Mark Kirschblum, an application developer and quality assurance tester, suddenly found himself out of work after an 18-year-run at a company that had been sold.
Shortly before his job ended, his task was to transfer to the new company's computer system data about customers and the products and services they purchased. When the work was completed, the new employer didn't hire anyone from information technology, Kirschblum said.
"They shut down the website, and that was it," he said.
Nine months later, Kirschblum, 60, is still looking for work. He said he's saved over the years, helping minimize financial troubles that come with long-term unemployment. He's instead struggling with "the stress and mental anguish of not working."

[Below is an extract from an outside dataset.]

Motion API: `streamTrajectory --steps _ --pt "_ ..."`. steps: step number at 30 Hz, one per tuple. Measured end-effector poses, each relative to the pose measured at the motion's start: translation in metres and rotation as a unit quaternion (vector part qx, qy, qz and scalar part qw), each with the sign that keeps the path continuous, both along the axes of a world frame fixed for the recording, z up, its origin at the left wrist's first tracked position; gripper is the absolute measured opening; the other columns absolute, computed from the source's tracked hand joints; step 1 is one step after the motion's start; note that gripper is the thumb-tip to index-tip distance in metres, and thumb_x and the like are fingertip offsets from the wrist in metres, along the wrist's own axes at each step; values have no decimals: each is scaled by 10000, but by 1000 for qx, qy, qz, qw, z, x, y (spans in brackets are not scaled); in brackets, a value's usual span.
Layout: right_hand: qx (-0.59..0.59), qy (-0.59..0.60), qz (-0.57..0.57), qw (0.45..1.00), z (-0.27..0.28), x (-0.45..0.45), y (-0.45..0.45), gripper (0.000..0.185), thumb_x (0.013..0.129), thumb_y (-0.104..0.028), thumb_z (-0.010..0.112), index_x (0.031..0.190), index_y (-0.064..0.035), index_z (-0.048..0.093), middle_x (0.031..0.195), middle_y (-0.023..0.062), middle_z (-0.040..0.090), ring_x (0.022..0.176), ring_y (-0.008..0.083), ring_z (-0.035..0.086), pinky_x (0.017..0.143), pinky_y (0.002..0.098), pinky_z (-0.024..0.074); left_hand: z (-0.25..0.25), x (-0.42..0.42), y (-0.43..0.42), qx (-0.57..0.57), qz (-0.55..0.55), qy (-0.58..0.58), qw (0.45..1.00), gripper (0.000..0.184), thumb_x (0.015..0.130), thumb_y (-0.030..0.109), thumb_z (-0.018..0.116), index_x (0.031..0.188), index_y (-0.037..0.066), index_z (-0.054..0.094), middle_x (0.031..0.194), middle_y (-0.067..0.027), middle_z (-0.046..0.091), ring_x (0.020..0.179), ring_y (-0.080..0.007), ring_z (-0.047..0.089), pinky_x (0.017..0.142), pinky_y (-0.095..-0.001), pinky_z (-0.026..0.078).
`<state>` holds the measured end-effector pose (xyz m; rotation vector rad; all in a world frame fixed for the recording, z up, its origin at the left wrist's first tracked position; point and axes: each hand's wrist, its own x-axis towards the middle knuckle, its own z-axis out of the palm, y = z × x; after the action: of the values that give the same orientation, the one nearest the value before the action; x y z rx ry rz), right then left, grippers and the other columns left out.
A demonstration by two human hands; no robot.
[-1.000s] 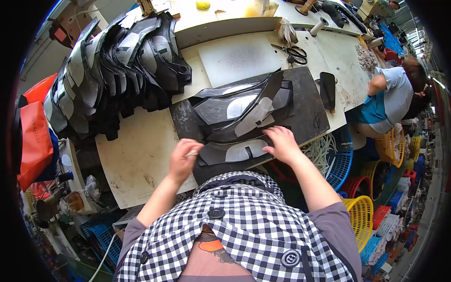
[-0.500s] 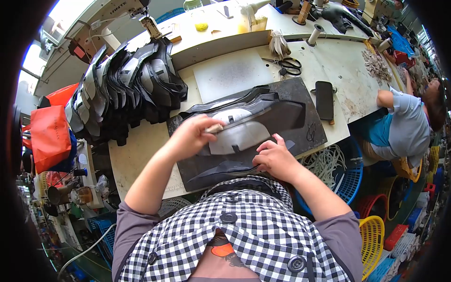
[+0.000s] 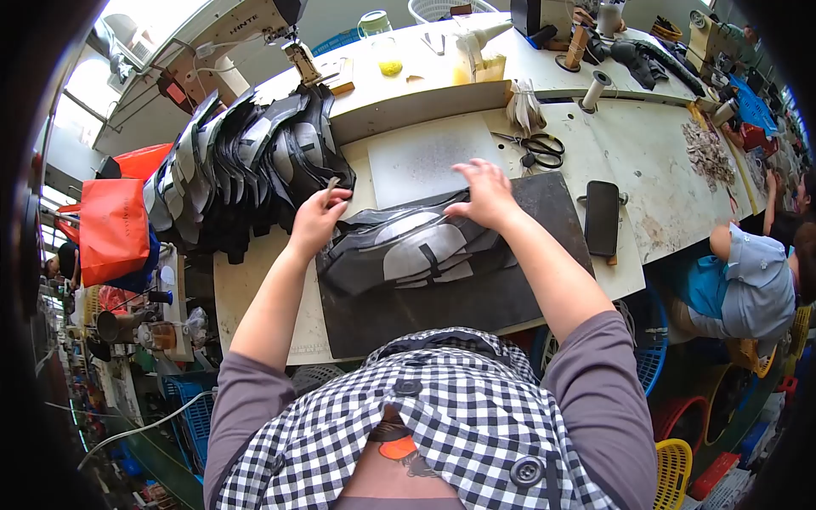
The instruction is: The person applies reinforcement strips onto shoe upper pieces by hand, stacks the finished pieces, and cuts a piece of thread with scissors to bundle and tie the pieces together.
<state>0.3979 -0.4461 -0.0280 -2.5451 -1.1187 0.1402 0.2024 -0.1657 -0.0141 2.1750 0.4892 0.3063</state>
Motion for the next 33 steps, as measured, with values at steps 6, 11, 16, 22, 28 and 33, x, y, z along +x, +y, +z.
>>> streamTrajectory --steps 6,11,16,22,28,33 --pt "-9 223 -206 953 -52 17 -51 1174 616 -543 853 1463 19 267 1428 273 399 1335 378 396 1102 430 346 -19 -77 -26 -230 161 55 958 532 870 434 699 1239 71 580 1056 -28 618 813 -108 559 729 -270 464" --pt "213 448 -242 834 -50 -8 -52 802 613 -351 912 1222 19 544 1159 196 638 1055 291 626 915 377 500 -62 -108 -66 -362 259 54 894 679 839 537 701 1287 67 500 969 5 543 706 -51 477 593 -208 403" --pt "18 197 -200 959 -49 -12 -43 866 636 -522 845 1288 -44 534 1323 204 445 1248 385 401 1059 438 378 -86 -91 -83 -217 292 113 925 500 830 426 751 1066 39 541 851 -28 582 701 -134 514 636 -289 438" --pt "182 350 -160 905 -62 17 -33 804 645 -304 891 1271 18 503 1188 193 585 1078 271 588 931 366 489 -92 -64 -86 -276 310 95 905 399 844 349 753 1020 63 538 759 12 549 573 -81 441 508 -248 383" --pt "364 416 -56 831 -22 80 7 539 748 -85 822 1170 -30 491 1041 93 669 920 148 632 822 293 527 -77 -3 -64 -314 284 -22 906 342 882 292 713 1075 73 535 755 37 534 576 -53 424 504 -241 354" --pt "380 356 -117 845 -7 165 27 553 762 -173 827 1179 -15 500 1030 104 662 906 169 638 807 301 531 -79 85 5 -144 211 -87 963 556 827 319 756 1227 7 530 1126 -159 592 1035 -264 579 940 -352 451"
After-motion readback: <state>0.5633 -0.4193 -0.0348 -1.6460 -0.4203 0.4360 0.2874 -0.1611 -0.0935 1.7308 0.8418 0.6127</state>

Kirschblum has joined job-search work groups and attended workshops that teach resume-writing and how best to use the social media career website LinkedIn. On a recent weekday, he and more than a dozen other unemployed workers 50 and older attended a Platform to Employment session in Hartford, Conn., a five-week preparatory program that offers skills assessments, career workshops, employee assistance and other programs.
Joseph Carbone, president and chief executive of the Work Place, southwestern Connecticut's workforce development board that organizes Platform to Employment, blamed age discrimination as one reason older workers are out of work for long periods. Connecticut is one of just three states with a workforce that's gotten smaller since before the start of the Great Recession a decade ago, so making it harder for workers to enter the labor force makes no sense, he said.
"In Connecticut, we need talent, and talent is being squandered every day," Carbone said.
By age, the fastest-growing groups in Connecticut's labor force last year were workers between 55 and 64 and others who are 65 and older, according to the Census Bureau. Workers between 55 and 64 numbered 327,229, an 11% increase from 2014. Among those who were 65 and older, 120,615 workers represented a 23% jump in the same four years.